## EXERCISE DETAILS
Exclude all pictures from your copy of the data below, which should otherwise match exactly.
(PROVIDED DATA Opens)
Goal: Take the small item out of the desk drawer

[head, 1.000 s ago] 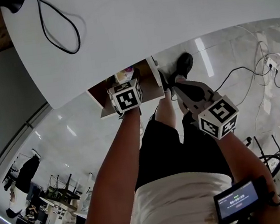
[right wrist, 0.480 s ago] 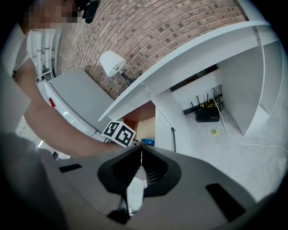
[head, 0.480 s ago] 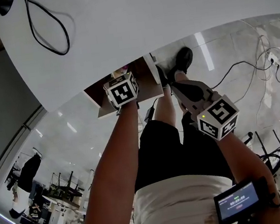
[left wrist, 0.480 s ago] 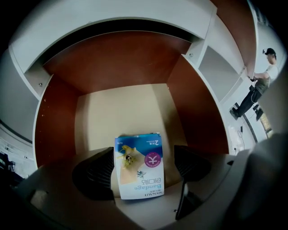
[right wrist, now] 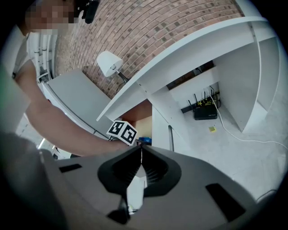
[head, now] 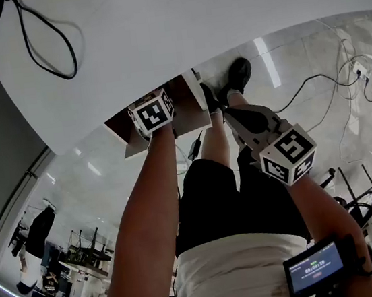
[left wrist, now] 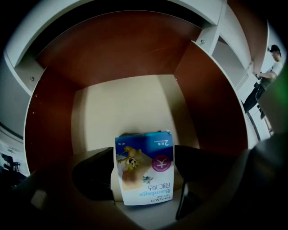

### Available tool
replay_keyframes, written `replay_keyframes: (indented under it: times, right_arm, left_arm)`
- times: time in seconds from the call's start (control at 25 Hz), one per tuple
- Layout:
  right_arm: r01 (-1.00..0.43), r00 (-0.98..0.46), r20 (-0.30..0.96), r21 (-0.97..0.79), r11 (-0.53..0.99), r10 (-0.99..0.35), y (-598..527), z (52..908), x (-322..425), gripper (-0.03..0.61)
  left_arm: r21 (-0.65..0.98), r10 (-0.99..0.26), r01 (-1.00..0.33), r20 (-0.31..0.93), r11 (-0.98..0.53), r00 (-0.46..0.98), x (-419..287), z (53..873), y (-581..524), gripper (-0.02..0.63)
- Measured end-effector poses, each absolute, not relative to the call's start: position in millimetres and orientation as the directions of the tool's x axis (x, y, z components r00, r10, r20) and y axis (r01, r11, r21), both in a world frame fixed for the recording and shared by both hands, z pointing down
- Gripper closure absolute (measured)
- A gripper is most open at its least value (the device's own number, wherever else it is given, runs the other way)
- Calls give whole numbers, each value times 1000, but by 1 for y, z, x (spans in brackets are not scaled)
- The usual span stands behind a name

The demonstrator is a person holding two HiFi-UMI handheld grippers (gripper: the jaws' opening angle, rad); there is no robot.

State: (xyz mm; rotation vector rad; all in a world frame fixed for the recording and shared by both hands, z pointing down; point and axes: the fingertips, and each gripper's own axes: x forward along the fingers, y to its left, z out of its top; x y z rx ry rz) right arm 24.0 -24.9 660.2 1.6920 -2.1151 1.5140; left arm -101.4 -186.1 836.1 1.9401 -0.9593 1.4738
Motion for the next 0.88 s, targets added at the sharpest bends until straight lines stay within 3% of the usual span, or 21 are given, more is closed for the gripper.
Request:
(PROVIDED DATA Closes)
## RESULT BELOW
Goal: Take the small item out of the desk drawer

[head, 1.000 s ago] 
[right wrist, 0.480 s ago] 
[head, 0.480 s ago] 
[left wrist, 0.480 s ago] 
[right wrist, now] 
[head, now] 
[left wrist, now] 

### Available tool
replay_keyframes, written `replay_keyframes: (indented under it: times, right_arm, left_arm)`
- times: time in seconds from the call's start (control at 25 Hz), one per tuple
- Layout:
  right_arm: r01 (-1.00..0.43), r00 (-0.98..0.46), r20 (-0.30..0.96), r21 (-0.97..0.79), r11 (-0.53..0.99), r10 (-0.99..0.35), y (-598..527), z (52..908), x (-322..425), gripper (-0.03..0.61)
  left_arm: r21 (-0.65..0.98), r10 (-0.99..0.26), r01 (-1.00..0.33), r20 (-0.31..0.93), r11 (-0.98..0.53), r00 (-0.46..0.98), x (-419..287), z (53..873), y (-581..524), gripper (-0.02..0.63)
- Measured end-effector poses, each absolute, not relative to the call's start: position in millimetres and orientation as the directions of the tool's x axis (x, y, z components r00, r10, r20) and y axis (r01, r11, r21), both in a world frame fixed for the recording and shared by both hands, z pointing down
- Gripper closure absolute (measured)
- A gripper is most open at its least value (the device's own number, wherever else it is given, runs the other way)
- Calls give whole numbers, each value times 1000, but by 1 for y, z, x (spans in brackets are not scaled)
- The usual span stands behind a name

The demonstrator is a person holding two HiFi-UMI handheld grippers (gripper: the jaws' opening angle, rad); there is no robot.

State: (xyz mm; rotation vector rad; all in a world frame fixed for the recording and shared by both hands, z pointing down; point and axes: the fingertips, and each gripper's own axes: x forward along the fingers, y to its left, z out of its top; x y z rx ry rz) right arm 24.0 -24.9 660.2 1.6920 -2.1151 1.5140; left arm -101.4 -186.1 836.1 1.9401 -0.9593 1.4738
Motion for the next 0.88 s, targets added at the sharpest bends until straight lines stay within 3% of the usual span, or 21 are given, more is closed for the gripper.
Request:

That is the complete answer.